There are many remedies especially for the skin around the stoma, which will help soothe the skin and settle the irritation. It is wise to note that not all lotions and potions in your bathroom cupboard are ideal to apply on the skin around your stoma, as they may stop the pouch from sticking, which will only make things worse. Your nurse will guide you with what to use and help identify the cause of the sore, they will also try to resolve the situation, so you hopefully won’t experience it again.

What happens when you have sore skin? 

If you’re experiencing sore peristomal skin, you may experience the following:

  • Discomfort, itching, soreness or pain around the stoma.
  • Excessive bleeding which doesn’t resolve from around the stoma.
  • The skin around the stoma becomes red and inflamed
  • A bumpy, raised rash maybe present
  • Skin colour changes from your normal skin colour to a reddened/inflamed area, it may even change to a bluish-purple colour or even black.

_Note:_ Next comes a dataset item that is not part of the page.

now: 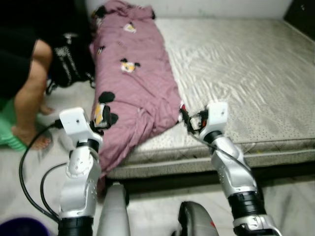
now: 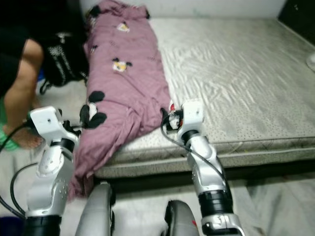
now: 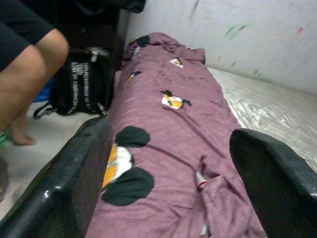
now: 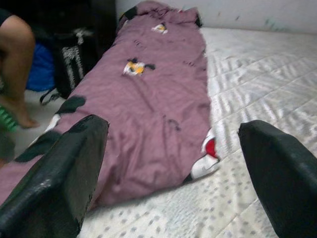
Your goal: Clean up the room
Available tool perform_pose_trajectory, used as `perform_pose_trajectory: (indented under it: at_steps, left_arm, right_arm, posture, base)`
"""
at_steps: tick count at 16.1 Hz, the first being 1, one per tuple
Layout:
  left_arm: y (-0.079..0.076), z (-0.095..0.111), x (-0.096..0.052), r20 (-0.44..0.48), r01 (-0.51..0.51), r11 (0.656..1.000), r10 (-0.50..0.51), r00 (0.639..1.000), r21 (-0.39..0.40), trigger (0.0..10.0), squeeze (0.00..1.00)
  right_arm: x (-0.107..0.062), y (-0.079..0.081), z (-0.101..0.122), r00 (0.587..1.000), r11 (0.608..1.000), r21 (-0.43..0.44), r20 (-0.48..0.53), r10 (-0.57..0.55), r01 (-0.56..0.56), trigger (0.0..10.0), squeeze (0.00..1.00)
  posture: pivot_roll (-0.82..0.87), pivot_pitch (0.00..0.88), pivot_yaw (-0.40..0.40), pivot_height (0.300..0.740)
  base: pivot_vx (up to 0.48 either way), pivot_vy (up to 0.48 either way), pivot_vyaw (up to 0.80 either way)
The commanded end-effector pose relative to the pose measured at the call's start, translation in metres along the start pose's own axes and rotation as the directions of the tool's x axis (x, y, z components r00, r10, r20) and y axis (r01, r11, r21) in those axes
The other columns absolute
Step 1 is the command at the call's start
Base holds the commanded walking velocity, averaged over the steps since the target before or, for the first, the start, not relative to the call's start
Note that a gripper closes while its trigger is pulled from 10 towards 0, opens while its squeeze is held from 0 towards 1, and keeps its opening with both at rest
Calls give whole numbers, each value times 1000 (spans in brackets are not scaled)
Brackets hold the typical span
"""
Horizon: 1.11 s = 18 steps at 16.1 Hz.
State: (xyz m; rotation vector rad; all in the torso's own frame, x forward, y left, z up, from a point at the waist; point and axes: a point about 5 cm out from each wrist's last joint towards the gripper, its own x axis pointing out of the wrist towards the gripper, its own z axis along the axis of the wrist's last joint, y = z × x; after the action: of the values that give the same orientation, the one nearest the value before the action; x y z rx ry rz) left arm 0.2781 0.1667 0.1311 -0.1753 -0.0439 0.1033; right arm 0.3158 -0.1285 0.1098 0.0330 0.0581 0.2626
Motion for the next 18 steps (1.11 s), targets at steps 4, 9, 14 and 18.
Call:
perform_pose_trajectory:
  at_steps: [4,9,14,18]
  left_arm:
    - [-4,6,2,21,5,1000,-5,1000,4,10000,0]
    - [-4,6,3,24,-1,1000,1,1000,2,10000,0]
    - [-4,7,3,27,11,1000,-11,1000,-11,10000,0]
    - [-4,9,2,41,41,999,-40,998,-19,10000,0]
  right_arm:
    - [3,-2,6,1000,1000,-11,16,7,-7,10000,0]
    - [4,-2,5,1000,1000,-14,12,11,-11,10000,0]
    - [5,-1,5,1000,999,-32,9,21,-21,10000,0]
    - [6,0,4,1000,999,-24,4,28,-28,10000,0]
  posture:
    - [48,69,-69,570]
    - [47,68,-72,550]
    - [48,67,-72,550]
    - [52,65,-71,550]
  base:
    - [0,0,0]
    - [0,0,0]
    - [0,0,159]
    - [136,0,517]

What causes skin irritation?

There are a number of different reasons why you may be experiencing sore skin, some of the most common ones include:

  • A poorly fitting appliance
  • Leaks from the stoma, which cause the effluent (bowel or alkaline urine) to sit on the skin
  • Frequent removal of pouch which can strip the skin
  • Pre-existing skin conditions such as sensitive skin, eczema or psoriasis
  • Humidity from hot weather
  • The use of chemicals such as fragranced soaps, detergents, deodorisers, bleach-based cleaning wipes or baby wipes.

Other reasons include:

  • The hole (aperture) in the pouch might be the wrong size
  • Uneven surfaces of skin, from skin folds or scarring due to surgery
  • Excessive sweating can prevent the pouch from sticking well
  • The effluent from your stoma maybe excessive
  • The effluent may corrode the hydrocolloid (adhesive of pouch) causing irritation
  • An underlying skin irritation may stop the pouch from sticking properly
  • Contact dermatitis (an allergy) from any of the stoma products

What can I do to treat it?

Below are some of the ways in which you can treat your sore skin:

  • Remeasuring of the aperture and stoma size, so that the pouch fits correctly.
  • Adhesive remover sprays or wipes to help with the gentle removal of pouches.
  • Stoma powders sprinkled sparingly to any moist irritated skin, to ease discomfort 
  • Barrier creams or sprays can be used for a short period of time
  • Non-sting stoma pastes to help with adhesion of to the flange to the skin
  • Topical steroid lotions can be used as a short course of treatment if irritation is severe, these would need to be prescribed by your stoma nurse or GP
  • Pouches with alginate, Aloe Vera or Vitamin E in the backing of the pouch can to help soothe the irritated skin
  • If you suffer with a skin condition such as psoriasis or eczema and the sore skin around your stoma resembles this too, you can try using small amounts of your usual prescribed cream. 

Remember to always ask your HCP or stoma nurse for advice as it’s their job to help you!